2 thoughts on “Self and ego

  1. Hi Robert,

    Thanks for this talk. It was helpful for me. I can very well relate to the idea of ethics as integration of different desires. What I was missing is the social aspect of ethics. Haidt asserts that individuals generally act from their intuitions. This might amount to your idea that desires are so the speak the foundation of actions. In your account, you seem to start with individuals and their desires, whereas Haidt takes intuitions to be derived from the judgement of others. What role does the social setting play in human desires according to you? Does ethics not require the presence of ‘social’ desires
    Moreover, Haidt claims that humans only seldom engage in reasoning in a way which reconsiders their intuitions (the idea of the primacy of strategic reasoning). Only in some social settings, individuals are able to do so. It requires the awareness that one must give an account of one’s choices to a public that is well- informed though its position with regard to the issue is unclear. Does the practice of ethics as integration not also require a similar social setting, while agents otherwise tend to act upon unreflected, non-social desires?

    1. Hi Sebastiaan,
      Good to see you on the site! Re. Jonathan Haidt, you may have seen my review of his book on this site, and I also use his six foundations in my new book ‘Middle Way Philosophy 4: The Integration of Belief’ when discussing political beliefs. I think his foundations are a very useful way of categorising types of political value, but where I disagree with him is in his assumption that these are values for ethics in general, which reduces ethics to the socio-political. This assumption unfortunately undermines the last section of ‘The Righteous Mind’, and even leads him to assert that meditation is a manifestation of the ‘hive mind’, when anyone with experience of meditation could tell him the opposite, that it enables greater levels of awareness with which we can challenge the hive mind!

      To get to the crux of your question, I don’t think that desires are intrinsically either social or the product of isolated individuals – they are both. Our individual representations are very often also social, and our conceptions of our own desires are usually expressed in terms of others and their role in our lives. But that does not justify a reduction to the social.
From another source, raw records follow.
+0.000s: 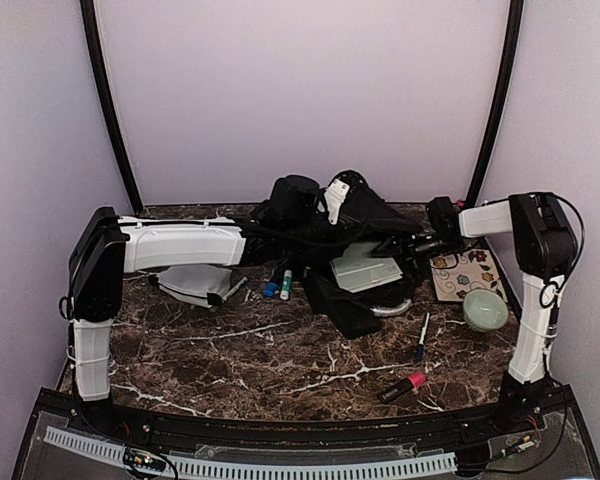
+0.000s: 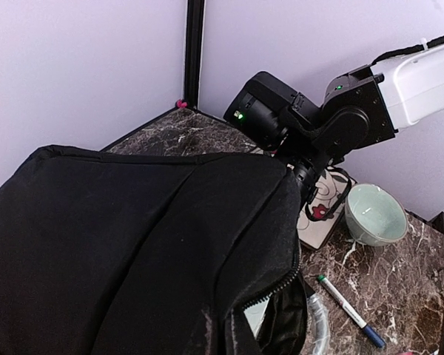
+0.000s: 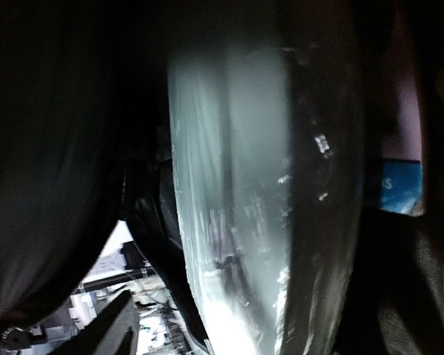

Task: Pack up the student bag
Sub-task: Place the book in the largest pocket of the bag.

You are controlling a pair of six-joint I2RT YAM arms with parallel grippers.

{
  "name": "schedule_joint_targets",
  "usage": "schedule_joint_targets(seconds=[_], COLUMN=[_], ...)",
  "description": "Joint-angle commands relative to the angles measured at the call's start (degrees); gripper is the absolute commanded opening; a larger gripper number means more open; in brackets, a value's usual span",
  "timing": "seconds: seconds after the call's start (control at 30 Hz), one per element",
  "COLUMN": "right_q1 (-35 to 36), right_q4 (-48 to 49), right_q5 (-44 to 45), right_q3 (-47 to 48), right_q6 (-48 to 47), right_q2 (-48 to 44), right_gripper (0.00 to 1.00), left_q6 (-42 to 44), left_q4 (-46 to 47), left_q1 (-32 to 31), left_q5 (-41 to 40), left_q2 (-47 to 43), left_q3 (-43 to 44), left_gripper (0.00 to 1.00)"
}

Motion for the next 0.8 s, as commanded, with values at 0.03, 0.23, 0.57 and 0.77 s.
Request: schedule_joint_targets(seconds=[0.03,0.23,0.57,0.77], right_q1=[-0.3,1.7,2.7,5.3], right_q4=[-3.3,-8.9,-13.6,-10.2], right_q5=[9.6,21.5,23.8,20.6], right_q3=[-1.9,-6.6,-12.5,-20.4], right_q6=[-7.3,-18.3,-28.7,-28.2], right_q2=[-10.4,-19.0,-26.5,-39.7], right_gripper=[0.76,0.85,0.89,0.69], left_q6=[0.9,0.4,-2.9,-3.6], left_q4=[8.3,9.9,13.8,15.7], left_q1=[-0.6,-0.4,0.2,0.5], left_q5=[-1.6,-4.2,-3.2,-3.3], left_q2=[-8.0,-9.0,-8.3,-8.2], left_q3=[-2.0,-5.3,-8.5,-10.3], left_gripper=[0.00,0.00,0.00,0.00])
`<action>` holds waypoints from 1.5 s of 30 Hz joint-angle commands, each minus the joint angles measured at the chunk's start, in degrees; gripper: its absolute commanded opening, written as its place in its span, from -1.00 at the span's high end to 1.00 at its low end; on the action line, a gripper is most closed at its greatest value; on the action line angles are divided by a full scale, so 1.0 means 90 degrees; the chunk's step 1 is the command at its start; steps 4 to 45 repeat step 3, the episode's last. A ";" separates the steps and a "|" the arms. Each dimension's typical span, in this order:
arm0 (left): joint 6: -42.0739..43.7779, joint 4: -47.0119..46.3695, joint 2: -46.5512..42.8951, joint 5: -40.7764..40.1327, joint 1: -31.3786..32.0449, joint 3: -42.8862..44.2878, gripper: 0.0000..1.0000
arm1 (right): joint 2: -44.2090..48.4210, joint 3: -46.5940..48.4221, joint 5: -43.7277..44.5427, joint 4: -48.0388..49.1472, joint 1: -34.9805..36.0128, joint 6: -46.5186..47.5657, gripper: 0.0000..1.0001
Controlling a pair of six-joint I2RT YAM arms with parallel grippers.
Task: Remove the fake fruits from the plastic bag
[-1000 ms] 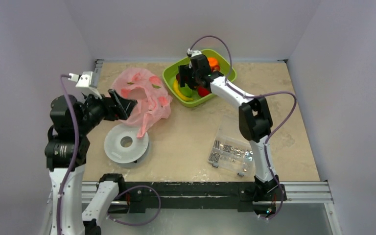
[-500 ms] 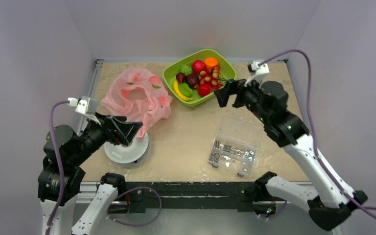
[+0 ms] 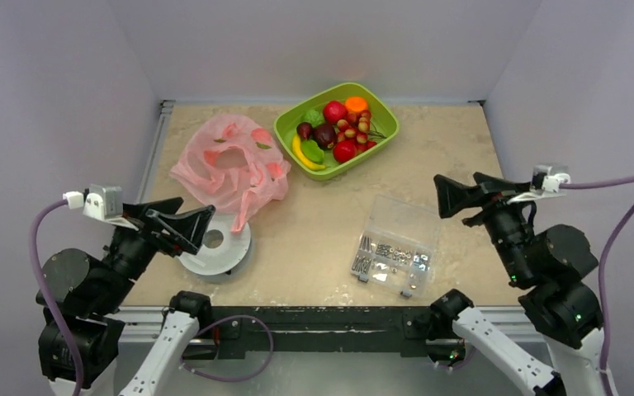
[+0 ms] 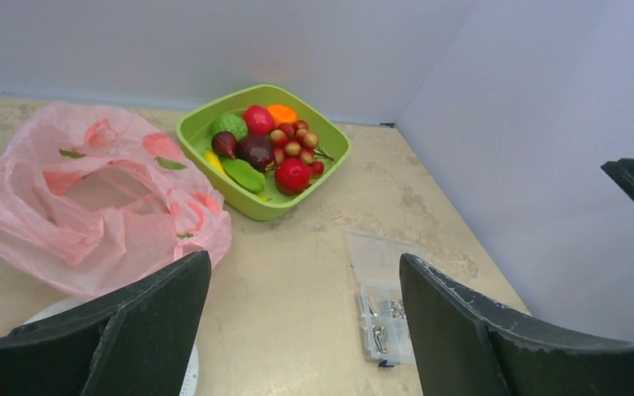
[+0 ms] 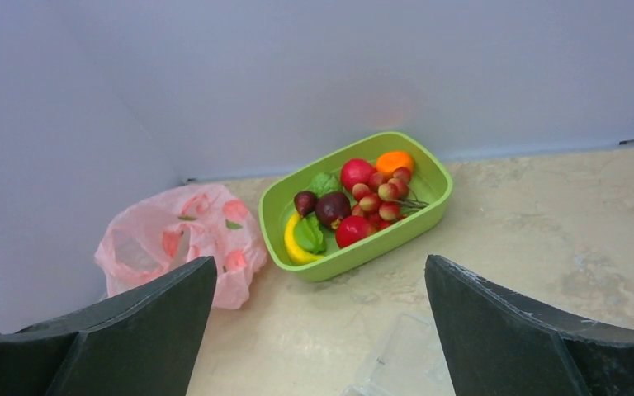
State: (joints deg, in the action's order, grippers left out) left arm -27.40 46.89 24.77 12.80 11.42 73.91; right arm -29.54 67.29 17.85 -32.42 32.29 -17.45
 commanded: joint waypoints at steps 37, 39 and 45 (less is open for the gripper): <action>0.0126 0.0164 0.0126 -0.0241 0.0030 0.0012 -0.70 | 0.0030 -0.0024 0.0467 -0.0215 0.0001 -0.0134 -0.98; 0.0126 0.0164 0.0126 -0.0241 0.0030 0.0012 -0.70 | 0.0030 -0.0024 0.0467 -0.0215 0.0001 -0.0134 -0.98; 0.0126 0.0164 0.0126 -0.0241 0.0030 0.0012 -0.70 | 0.0030 -0.0024 0.0467 -0.0215 0.0001 -0.0134 -0.98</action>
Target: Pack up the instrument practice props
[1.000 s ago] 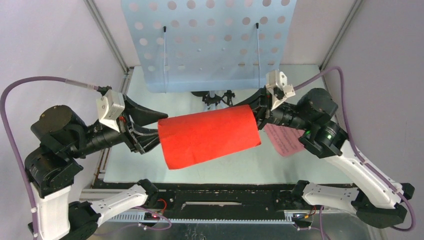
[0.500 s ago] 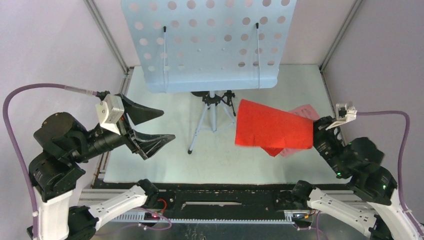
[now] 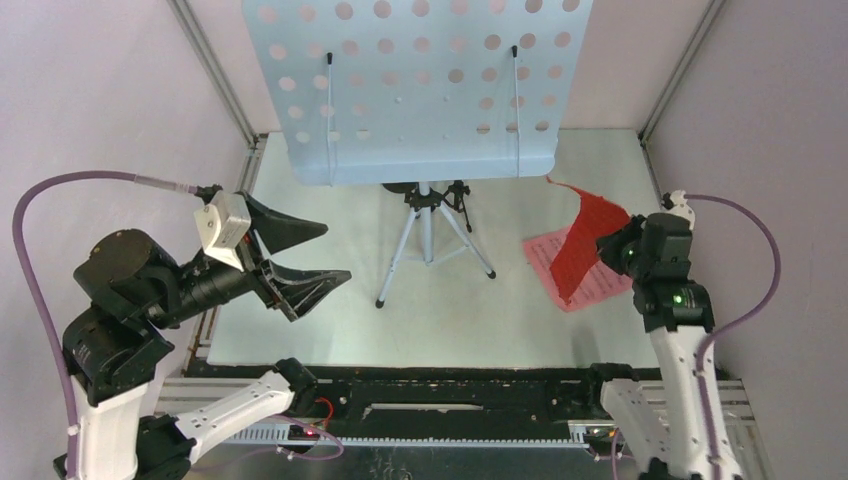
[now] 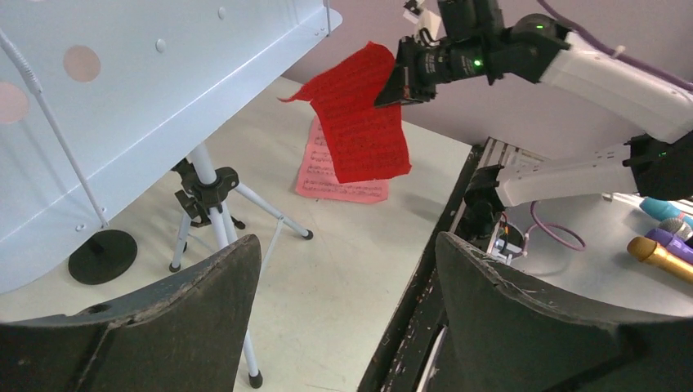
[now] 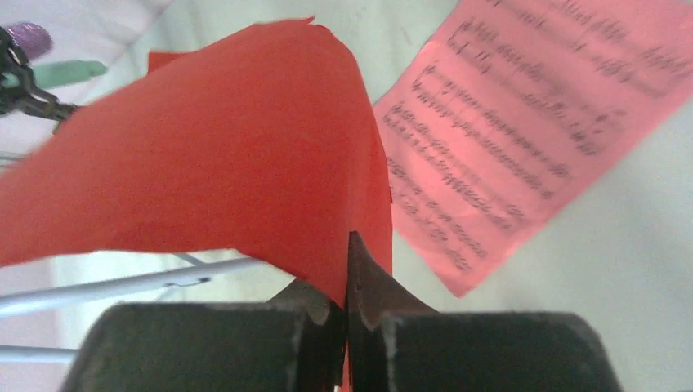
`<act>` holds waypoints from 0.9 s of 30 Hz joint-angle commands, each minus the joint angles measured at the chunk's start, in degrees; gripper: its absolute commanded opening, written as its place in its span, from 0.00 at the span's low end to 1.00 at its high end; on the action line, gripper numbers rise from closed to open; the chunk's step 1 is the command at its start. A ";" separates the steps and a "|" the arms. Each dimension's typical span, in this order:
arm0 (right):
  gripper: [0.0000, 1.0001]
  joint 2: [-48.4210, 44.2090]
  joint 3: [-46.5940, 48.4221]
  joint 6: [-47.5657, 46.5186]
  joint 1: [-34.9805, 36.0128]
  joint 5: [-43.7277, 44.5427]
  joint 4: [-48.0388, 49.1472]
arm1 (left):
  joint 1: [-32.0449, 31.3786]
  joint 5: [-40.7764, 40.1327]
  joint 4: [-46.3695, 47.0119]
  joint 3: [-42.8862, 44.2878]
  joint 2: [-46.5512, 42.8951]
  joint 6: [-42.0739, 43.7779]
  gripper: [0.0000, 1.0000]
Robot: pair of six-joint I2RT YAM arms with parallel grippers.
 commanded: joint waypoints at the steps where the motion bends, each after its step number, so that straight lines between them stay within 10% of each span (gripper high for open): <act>1: 0.00 3.00 -4.72 2.61 -16.02 -37.63 14.76 | 0.20 -0.85 0.83 -0.64 -1.32 -0.96 0.87; 8: 0.00 6.85 -7.10 11.61 -24.85 -47.84 26.88 | 0.23 -1.15 0.39 -0.97 -1.57 -0.47 0.87; 27: 0.00 13.14 -21.98 16.81 -27.62 -28.11 31.31 | 0.21 -2.43 3.31 -7.41 -5.05 -1.65 0.88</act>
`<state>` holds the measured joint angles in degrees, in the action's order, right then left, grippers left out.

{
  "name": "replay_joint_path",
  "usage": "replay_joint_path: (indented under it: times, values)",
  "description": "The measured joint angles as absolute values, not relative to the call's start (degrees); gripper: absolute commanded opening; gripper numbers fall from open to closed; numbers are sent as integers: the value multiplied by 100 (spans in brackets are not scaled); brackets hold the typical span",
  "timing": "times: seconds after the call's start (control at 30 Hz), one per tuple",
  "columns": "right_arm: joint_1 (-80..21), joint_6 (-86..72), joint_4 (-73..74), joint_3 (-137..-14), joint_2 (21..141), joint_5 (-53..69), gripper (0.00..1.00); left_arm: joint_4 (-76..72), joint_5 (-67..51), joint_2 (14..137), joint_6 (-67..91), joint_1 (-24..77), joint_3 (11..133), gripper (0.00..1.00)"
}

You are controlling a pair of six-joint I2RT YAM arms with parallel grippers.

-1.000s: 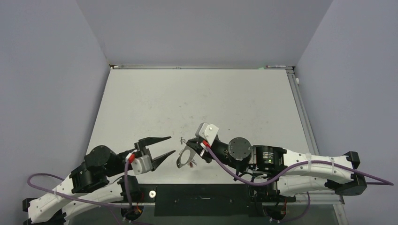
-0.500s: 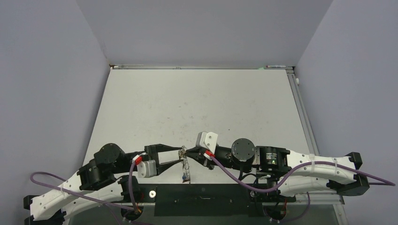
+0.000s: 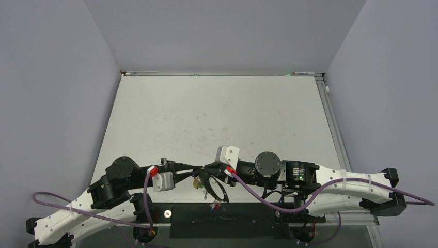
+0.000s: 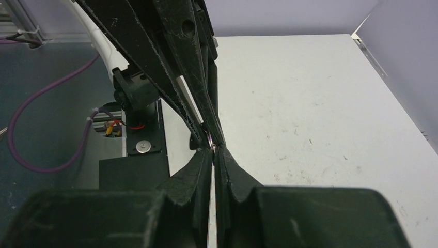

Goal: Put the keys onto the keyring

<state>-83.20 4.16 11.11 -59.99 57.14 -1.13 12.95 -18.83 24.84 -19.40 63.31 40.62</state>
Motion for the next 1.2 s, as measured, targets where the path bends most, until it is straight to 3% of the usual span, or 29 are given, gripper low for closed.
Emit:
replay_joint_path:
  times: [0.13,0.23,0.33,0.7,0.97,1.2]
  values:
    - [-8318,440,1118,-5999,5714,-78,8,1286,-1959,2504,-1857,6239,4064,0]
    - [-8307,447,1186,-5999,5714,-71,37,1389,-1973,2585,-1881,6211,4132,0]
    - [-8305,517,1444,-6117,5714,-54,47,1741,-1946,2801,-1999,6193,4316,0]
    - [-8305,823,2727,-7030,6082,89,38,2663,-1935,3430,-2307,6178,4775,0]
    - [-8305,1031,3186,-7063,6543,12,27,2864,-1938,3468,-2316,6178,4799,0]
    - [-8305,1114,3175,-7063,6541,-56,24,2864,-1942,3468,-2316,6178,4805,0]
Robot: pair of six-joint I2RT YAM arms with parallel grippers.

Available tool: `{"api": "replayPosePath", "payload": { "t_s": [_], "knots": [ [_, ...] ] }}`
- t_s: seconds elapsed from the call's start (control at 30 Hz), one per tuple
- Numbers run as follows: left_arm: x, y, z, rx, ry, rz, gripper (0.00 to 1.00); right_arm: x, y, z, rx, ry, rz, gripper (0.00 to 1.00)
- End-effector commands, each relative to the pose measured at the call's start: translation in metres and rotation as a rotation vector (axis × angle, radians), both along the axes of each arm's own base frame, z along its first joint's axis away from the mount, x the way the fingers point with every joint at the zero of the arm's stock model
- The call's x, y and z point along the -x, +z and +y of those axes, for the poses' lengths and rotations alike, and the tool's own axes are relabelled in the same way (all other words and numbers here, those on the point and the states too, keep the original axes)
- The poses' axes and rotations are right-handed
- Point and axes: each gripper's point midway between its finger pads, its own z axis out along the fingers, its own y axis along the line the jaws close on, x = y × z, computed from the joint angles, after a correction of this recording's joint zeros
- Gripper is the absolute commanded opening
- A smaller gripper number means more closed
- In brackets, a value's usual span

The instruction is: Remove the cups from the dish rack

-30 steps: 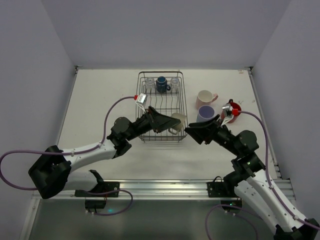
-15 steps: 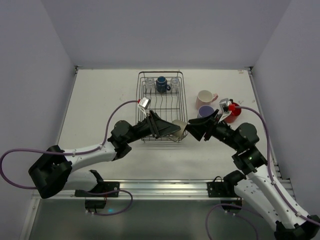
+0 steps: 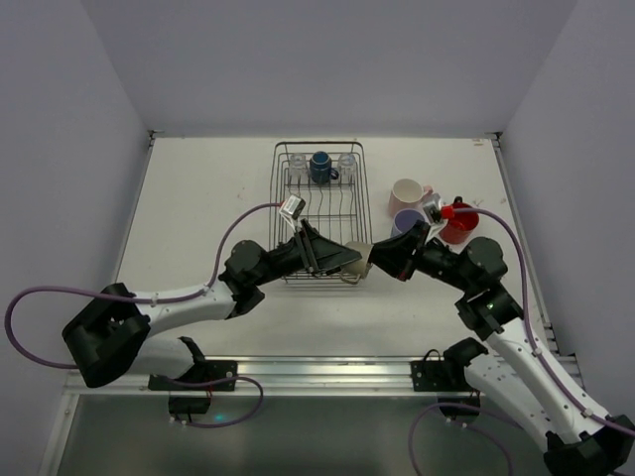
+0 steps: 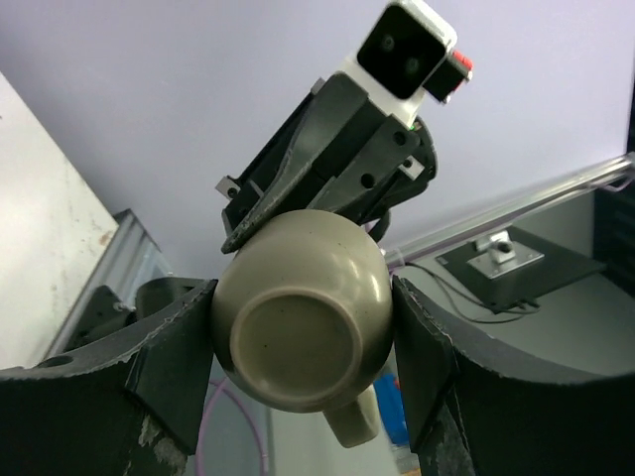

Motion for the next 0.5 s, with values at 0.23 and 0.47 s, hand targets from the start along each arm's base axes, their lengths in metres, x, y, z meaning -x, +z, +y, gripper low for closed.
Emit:
{"api": "replayPosePath", "payload": {
  "t_s": [0.23, 0.47],
  "knots": [
    [0.013, 0.014, -0.001, 0.002, -0.036, -0.080, 0.68, 0.010, 0.020, -0.011, -0.088, -0.050, -0.037, 0.00],
    [-0.002, 0.003, 0.002, -0.150, 0.077, -0.148, 0.98, 0.007, 0.012, -0.023, -0.051, -0.139, 0.050, 0.00]
  ]
}}
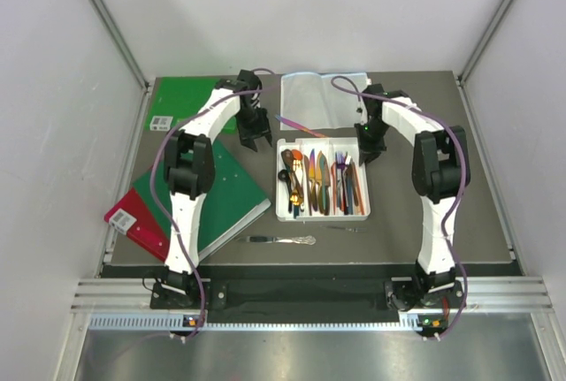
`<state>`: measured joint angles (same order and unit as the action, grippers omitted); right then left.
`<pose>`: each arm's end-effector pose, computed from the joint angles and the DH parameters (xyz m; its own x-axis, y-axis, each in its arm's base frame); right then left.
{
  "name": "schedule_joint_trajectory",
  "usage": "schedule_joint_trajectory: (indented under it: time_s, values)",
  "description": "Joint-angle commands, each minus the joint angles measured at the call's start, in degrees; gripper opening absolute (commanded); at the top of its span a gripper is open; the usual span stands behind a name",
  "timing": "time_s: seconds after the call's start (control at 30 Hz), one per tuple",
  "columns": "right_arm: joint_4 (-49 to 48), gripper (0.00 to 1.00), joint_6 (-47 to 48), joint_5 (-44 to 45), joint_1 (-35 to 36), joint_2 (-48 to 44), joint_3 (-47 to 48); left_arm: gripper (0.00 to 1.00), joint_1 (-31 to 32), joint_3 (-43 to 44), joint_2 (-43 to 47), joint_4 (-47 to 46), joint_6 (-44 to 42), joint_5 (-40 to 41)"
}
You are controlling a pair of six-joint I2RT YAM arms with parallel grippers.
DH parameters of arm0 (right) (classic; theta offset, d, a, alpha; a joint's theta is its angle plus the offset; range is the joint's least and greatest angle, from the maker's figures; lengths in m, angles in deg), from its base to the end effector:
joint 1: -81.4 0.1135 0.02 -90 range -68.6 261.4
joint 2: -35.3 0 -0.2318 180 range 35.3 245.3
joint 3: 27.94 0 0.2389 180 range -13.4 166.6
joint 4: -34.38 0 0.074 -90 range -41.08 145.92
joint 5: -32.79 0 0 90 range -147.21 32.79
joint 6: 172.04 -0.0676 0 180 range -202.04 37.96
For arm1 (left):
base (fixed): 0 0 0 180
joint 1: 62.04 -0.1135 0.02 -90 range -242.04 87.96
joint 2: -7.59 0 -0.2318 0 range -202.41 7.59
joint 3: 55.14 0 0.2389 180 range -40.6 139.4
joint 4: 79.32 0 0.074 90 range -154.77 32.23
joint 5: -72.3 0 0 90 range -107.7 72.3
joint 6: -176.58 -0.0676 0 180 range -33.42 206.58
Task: Sort the eating utensils into containers
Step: Move the storage box to the center of the board.
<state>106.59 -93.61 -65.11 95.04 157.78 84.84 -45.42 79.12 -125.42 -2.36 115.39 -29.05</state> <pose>0.3863 0.1033 0.1292 -0.9932 -0.0366 -0.1106 -0.0543 0.9854 0.1615 0.4289 -0.1419 0.1523 -0.9712 -0.2032 -0.1244 -0.1610 0.9446 -0.2861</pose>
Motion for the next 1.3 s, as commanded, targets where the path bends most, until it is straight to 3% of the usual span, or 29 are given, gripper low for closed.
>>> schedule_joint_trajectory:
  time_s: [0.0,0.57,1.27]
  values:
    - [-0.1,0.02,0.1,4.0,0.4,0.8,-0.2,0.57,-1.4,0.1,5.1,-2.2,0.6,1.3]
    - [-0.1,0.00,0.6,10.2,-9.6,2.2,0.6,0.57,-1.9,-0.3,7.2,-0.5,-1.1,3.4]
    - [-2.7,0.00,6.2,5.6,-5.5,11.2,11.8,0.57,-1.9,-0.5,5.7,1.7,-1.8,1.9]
Socially expressed desires can also be understood in terms of individual conditioning and individual judgements. There’s an issue of supervenience relationships here between the individual and the social, where I think it’s important to avoid the dogmas on each side with the accompanying assumption that one type of explanation is all-encompassing.

      You could see human judgement as working with socially-derived intuitions, but you could also see it as working with individual experiences. The relationship between the two can be understood in the traditional terms of macrocosm and microcosm, where judgements at each level affect the other. I don’t agree with Haidt’s assumption that reflection must come from others. It can do, but greater reflectiveness also often arises from solitary thinking where we are withdrawn from the group. The relationship between the two levels is complex, and I think it’s a great pity that someone as balanced and insightful as Haidt can’t accept that complexity and insists on reducing it to one level of explanation. This may be another effect of disciplinary boundaries – his work has to be peer reviewed by other social psychologists, no doubt, but not by, for example, philosophers or students of religion who might question these assumptions.